### About this exercise
Where the material below has a line containing "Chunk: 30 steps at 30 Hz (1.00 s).", start repeating exactly, and keep going through the line containing "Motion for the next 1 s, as", with no other lines.

------------

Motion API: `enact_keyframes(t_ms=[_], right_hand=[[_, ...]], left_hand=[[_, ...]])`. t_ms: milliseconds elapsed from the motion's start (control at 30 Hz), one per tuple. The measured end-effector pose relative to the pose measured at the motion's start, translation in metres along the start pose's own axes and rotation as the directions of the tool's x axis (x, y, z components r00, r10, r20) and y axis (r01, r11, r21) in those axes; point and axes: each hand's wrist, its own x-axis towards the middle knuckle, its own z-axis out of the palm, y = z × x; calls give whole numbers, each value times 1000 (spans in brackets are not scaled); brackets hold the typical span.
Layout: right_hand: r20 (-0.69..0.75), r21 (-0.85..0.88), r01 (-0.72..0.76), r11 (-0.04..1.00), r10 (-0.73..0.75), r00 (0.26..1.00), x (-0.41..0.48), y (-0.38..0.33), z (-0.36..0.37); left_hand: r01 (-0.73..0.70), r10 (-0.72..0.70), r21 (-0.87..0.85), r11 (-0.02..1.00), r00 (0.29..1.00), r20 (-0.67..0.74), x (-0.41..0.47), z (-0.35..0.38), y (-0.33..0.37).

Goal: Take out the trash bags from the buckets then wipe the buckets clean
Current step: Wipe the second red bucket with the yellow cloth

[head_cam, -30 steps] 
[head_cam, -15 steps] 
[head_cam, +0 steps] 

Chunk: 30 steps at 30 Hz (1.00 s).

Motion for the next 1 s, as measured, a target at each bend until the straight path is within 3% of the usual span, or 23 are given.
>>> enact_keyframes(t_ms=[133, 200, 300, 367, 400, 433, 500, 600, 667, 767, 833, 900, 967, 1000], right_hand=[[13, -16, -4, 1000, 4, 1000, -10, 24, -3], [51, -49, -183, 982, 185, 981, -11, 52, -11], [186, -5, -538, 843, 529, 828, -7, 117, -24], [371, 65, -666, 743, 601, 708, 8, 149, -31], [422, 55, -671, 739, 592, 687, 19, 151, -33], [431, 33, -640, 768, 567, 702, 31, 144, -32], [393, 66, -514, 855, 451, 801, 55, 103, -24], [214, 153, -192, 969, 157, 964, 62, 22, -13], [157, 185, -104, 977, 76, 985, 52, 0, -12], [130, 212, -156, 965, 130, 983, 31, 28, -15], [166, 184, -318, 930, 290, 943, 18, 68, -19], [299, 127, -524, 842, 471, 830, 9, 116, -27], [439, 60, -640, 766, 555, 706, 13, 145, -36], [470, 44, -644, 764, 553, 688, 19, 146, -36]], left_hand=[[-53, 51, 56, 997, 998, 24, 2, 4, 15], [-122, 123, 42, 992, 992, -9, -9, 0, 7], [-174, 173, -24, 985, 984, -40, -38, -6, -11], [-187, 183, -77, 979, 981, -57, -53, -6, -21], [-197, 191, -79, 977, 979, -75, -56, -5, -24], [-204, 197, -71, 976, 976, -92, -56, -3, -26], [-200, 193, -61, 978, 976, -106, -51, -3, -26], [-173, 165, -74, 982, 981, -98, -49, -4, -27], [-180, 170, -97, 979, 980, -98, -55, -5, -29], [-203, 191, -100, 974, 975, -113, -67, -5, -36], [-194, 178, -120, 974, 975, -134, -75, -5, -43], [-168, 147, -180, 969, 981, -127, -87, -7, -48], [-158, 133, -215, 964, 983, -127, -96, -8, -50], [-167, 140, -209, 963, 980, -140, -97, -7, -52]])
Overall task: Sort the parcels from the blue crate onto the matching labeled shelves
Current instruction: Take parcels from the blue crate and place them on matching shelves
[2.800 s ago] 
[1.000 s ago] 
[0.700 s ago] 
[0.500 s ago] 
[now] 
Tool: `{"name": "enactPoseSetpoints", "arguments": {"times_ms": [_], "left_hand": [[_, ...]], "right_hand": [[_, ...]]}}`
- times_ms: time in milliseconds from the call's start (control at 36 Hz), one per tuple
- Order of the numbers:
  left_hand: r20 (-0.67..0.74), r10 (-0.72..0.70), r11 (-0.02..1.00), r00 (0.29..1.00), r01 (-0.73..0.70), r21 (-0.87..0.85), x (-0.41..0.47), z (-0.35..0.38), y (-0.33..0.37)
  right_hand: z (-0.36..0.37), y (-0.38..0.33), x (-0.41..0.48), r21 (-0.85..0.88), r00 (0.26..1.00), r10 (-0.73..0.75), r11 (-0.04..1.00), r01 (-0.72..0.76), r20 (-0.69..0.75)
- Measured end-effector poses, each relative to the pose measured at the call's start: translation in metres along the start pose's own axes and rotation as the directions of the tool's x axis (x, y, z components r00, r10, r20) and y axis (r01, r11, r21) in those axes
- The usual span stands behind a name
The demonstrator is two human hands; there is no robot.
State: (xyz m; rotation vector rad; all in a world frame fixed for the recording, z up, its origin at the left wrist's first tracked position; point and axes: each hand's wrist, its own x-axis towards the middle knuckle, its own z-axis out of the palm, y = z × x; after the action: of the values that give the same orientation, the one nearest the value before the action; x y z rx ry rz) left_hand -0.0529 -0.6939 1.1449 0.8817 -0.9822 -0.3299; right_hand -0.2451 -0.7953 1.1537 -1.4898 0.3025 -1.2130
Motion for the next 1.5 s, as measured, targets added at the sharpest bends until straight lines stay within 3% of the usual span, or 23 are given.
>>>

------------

### Exercise result
Chunk: 30 steps at 30 Hz (1.00 s).

Motion for the next 1 s, as measured, a target at each bend until the straight path is within 3% of the usual span, or 23 are given.

No additional work remains on the exercise.